À primeira vista, parecem uma espécie de astronautas da saúde. Touca, máscara, luvas, bata, galochas, nada pode falhar para evitar o contágio da cólera. São sobretudo locais, a quem foi dada formação específica, que trabalham no Centro de Tratamento de Cólera da responsabilidade da Médicos Sem Fonteiras (MSF), instalado no bairro de Macurungo, no subúrbio da cidade da Beira.
Esta unidade especializada foi inicialmente pensada para receber cerca de uma centena de pacientes, mas logo nas primeiras 12 horas de atividade foram internadas 58 pessoas. Curiosamente, foi a Cruz Vermelha Portuguesa (CVP) a enviar os primeiros casos suspeitos de cólera para este centro, instalado a escassos metros do Posto Médico Avançado gerido pela equipa da CVP.
Habitualmente, estão concentradas várias pessoas à porta desta unidade. Muitas são familiares dos pacientes internados. Uma delas é Ana António, 39 anos. A filha, Tuxa Xavier, de 29 anos, veio direta de Nhamatanda, a 110 quilómetros de Macurungo, porque tinha diarreia e vómitos. Ana António está do lado de fora a tentar espreitar para dentro das tendas de internamento. Anima-se quando consegue ver a filha sentada. “Estou muito preocupada, mas consigo perceber que já está melhor. Ela teve bebé há dois meses e tem outro filho com 12 anos”, diz, parecendo justificar a angústia.
Uma sondagem rápida permite perceber que muitos daqueles que estão aglomerados à porta do centro não estão em busca de notícias dos familiares. Estão, sim, à procura de trabalho. A MSF contrata habitualmente locais para muitas das tarefas de organização do centro e estão ali várias dezenas em busca de uma oportunidade.
A cólera transmite-se através de fezes contaminadas que podem, por exemplo, infetar a água consumida pela população devido à falta de saneamento básico, agravada pela destruição provocada pelo ciclone Idai. Também os alimentos contaminados podem ser uma fonte de contágio.
Um dos cuidados especiais nos centros de tratamento é o isolamento dos dejetos dos pacientes em bidões com lixívia.
O coordenador de emergência da MSF responsável pelo centro de Macurungo, o italiano Pierluigi Testa, está especialmente preocupado com a eficácia da triagem. “É fundamental fazer uma boa avaliação para garantir um diagnóstico rigoroso, evitando expor desnecessariamente à doença pessoas não contaminadas”.
O tratamento da cólera é igual ao de outras diarreias agudas, implica uma forte hidratação e, por vezes, o recurso a antibióticos. Todos os casos de diarreia têm estado a ser tratados como casos de cólera.
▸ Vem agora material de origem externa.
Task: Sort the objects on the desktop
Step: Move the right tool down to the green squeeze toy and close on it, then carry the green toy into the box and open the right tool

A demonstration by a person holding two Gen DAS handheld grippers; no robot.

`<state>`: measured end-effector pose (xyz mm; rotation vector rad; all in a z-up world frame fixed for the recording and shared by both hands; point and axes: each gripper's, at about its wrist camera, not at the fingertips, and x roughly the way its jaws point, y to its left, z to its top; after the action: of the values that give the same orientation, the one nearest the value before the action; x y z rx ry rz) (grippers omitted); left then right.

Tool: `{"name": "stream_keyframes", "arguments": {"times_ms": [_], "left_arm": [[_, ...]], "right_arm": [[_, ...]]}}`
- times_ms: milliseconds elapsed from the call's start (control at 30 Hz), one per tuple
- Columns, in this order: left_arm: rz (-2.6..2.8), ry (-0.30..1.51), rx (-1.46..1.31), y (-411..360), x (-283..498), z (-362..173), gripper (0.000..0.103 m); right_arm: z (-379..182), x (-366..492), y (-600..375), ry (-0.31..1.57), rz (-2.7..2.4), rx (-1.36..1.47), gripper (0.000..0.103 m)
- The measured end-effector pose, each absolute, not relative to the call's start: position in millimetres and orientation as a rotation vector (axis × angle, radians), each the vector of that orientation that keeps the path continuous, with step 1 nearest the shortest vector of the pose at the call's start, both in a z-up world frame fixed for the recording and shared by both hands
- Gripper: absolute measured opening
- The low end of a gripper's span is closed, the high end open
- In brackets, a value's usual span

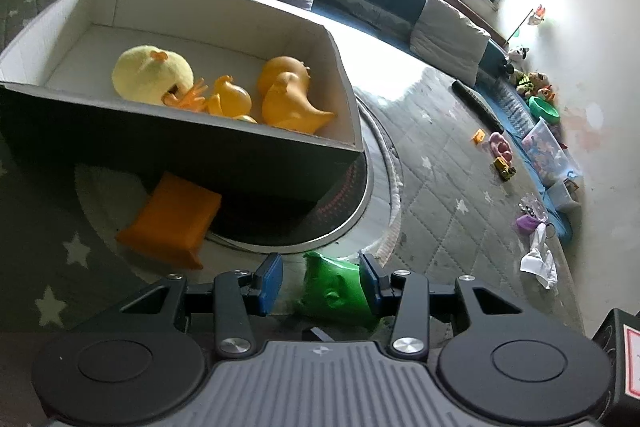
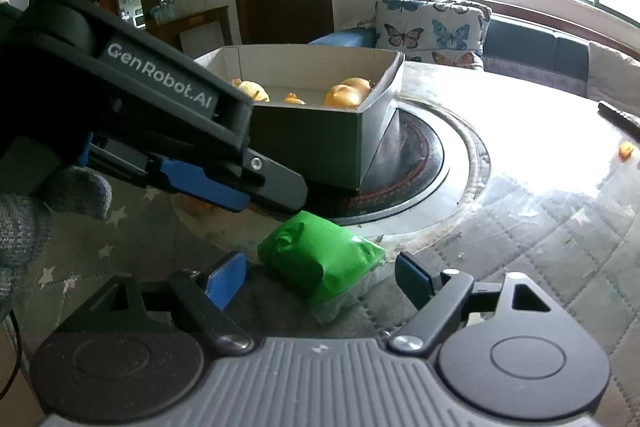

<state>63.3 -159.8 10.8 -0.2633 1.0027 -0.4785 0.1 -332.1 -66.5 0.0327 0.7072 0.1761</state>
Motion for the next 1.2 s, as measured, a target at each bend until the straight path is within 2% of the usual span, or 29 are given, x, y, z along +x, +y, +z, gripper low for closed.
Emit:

Uma das franjas da população que levanta mais preocupação é a dos portadores de HIV, já que a imunodepressão dificulta a recuperação.
A Organização Mundial da Saúde fez chegar 900 mil vacinas contra a cólera ao centro do país, que começaram a ser administradas na quarta-feira. Atualmente, existem 11 centros de tratamento de cólera na região afetada pela tempestade.
Na quinta-feira, dia 4, registaram-se 353 novos casos de cólera. No total, foram diagnosticadas 2094 pessoas com a doença que, até agora, causou duas mortes.